-- Source material follows --
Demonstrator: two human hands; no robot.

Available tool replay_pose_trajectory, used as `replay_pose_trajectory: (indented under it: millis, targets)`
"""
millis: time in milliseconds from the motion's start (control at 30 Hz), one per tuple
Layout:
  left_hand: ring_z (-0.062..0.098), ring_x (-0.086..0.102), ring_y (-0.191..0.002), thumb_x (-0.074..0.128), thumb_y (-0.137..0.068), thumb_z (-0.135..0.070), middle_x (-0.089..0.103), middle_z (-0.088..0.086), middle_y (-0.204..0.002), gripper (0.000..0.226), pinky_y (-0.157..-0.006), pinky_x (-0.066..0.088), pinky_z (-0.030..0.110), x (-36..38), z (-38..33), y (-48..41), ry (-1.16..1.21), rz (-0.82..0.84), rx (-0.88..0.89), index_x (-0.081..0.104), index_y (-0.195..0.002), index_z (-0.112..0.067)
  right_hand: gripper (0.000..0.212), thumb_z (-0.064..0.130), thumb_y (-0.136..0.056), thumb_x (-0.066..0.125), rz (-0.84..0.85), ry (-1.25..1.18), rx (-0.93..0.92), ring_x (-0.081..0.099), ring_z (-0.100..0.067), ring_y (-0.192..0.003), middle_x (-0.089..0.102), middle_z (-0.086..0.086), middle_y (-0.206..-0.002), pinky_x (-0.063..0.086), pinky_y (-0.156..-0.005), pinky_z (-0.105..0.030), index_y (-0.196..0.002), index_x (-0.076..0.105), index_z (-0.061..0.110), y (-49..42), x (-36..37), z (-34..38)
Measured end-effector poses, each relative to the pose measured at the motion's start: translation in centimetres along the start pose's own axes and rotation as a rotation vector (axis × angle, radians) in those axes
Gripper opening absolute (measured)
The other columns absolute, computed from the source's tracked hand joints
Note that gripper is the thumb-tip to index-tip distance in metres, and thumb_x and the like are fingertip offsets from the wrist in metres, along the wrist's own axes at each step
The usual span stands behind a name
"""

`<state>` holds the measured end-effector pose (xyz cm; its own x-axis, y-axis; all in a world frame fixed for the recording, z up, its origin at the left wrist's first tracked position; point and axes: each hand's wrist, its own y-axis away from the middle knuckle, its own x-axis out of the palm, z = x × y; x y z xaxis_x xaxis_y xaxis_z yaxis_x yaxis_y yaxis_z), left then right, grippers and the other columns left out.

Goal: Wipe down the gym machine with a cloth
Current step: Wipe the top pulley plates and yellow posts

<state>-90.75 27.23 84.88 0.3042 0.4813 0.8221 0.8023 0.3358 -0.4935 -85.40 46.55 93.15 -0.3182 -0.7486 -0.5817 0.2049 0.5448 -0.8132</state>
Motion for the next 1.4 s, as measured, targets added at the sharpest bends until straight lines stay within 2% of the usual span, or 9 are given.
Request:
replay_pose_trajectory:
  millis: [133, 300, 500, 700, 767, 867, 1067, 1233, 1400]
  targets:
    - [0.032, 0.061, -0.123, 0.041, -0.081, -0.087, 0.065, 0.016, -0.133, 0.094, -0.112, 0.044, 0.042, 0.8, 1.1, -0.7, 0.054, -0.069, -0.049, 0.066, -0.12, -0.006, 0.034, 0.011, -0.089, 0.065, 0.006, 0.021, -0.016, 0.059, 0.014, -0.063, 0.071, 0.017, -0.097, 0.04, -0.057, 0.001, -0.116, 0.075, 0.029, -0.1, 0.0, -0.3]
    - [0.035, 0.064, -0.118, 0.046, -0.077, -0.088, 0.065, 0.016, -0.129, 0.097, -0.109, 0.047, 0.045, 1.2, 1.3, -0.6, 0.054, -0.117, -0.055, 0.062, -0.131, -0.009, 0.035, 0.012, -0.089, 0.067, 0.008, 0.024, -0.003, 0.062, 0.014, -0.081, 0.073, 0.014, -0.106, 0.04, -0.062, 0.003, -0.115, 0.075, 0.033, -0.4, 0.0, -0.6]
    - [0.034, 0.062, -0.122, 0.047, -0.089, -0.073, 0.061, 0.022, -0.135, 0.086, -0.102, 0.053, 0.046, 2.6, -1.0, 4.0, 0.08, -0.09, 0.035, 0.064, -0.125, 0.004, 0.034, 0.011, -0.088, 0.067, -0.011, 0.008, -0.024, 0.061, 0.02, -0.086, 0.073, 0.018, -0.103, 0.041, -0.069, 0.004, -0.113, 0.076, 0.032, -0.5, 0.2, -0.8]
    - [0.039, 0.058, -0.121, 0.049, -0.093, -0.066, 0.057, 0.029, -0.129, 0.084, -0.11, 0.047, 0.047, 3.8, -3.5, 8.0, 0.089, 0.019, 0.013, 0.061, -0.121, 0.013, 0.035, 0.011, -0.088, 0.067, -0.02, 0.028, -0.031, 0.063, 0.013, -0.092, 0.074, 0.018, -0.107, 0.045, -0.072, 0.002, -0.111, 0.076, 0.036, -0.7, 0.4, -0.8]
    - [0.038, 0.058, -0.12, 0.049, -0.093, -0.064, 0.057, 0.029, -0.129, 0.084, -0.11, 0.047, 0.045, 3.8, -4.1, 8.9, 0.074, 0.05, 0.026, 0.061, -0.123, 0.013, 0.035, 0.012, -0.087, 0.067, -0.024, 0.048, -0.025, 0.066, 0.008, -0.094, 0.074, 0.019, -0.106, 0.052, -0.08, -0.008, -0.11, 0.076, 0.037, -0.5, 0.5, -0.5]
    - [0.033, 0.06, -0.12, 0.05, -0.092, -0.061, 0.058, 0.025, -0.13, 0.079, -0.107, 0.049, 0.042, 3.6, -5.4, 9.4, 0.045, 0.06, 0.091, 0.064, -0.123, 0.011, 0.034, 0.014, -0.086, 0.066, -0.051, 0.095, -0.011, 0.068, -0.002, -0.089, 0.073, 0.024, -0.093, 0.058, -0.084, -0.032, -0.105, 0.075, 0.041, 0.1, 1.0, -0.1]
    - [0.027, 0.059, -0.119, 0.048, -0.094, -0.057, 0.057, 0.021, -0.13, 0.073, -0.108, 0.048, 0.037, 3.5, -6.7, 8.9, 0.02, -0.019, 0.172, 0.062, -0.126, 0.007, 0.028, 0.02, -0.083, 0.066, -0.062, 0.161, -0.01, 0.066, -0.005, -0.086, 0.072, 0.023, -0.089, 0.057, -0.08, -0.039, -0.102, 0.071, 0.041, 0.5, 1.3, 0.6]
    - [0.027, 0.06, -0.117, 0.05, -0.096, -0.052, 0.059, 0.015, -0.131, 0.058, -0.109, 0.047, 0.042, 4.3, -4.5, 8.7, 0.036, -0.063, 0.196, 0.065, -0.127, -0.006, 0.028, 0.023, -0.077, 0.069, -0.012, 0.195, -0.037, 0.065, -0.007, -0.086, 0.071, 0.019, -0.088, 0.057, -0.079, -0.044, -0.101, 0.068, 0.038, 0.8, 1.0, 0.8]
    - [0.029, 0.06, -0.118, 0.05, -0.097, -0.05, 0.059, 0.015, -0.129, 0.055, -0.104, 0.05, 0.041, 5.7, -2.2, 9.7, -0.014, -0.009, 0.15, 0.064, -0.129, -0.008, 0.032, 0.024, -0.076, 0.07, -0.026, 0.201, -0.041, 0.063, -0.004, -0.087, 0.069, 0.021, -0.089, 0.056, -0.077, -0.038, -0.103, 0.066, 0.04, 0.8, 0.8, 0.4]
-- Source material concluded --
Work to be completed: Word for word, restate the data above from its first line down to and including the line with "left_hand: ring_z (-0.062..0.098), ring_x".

Result of the task:
Demonstrator: two human hands; no robot.

Available tool replay_pose_trajectory, used as `replay_pose_trajectory: (indented under it: millis, targets)`
"""
millis: time in milliseconds from the motion's start (control at 30 Hz), one per tuple
Layout:
  left_hand: ring_z (-0.062..0.098), ring_x (-0.086..0.102), ring_y (-0.191..0.002), thumb_x (-0.074..0.128), thumb_y (-0.137..0.068), thumb_z (-0.135..0.070), middle_x (-0.089..0.103), middle_z (-0.088..0.086), middle_y (-0.204..0.002), gripper (0.000..0.226), pinky_y (-0.157..-0.006), pinky_x (-0.066..0.088), pinky_z (-0.030..0.110), x (-36..38), z (-38..33), y (-48..41), ry (-1.16..1.21), rz (-0.82..0.84), rx (-0.88..0.89), index_x (-0.081..0.104), index_y (-0.195..0.002), index_z (-0.112..0.067)

The given output is the complete response.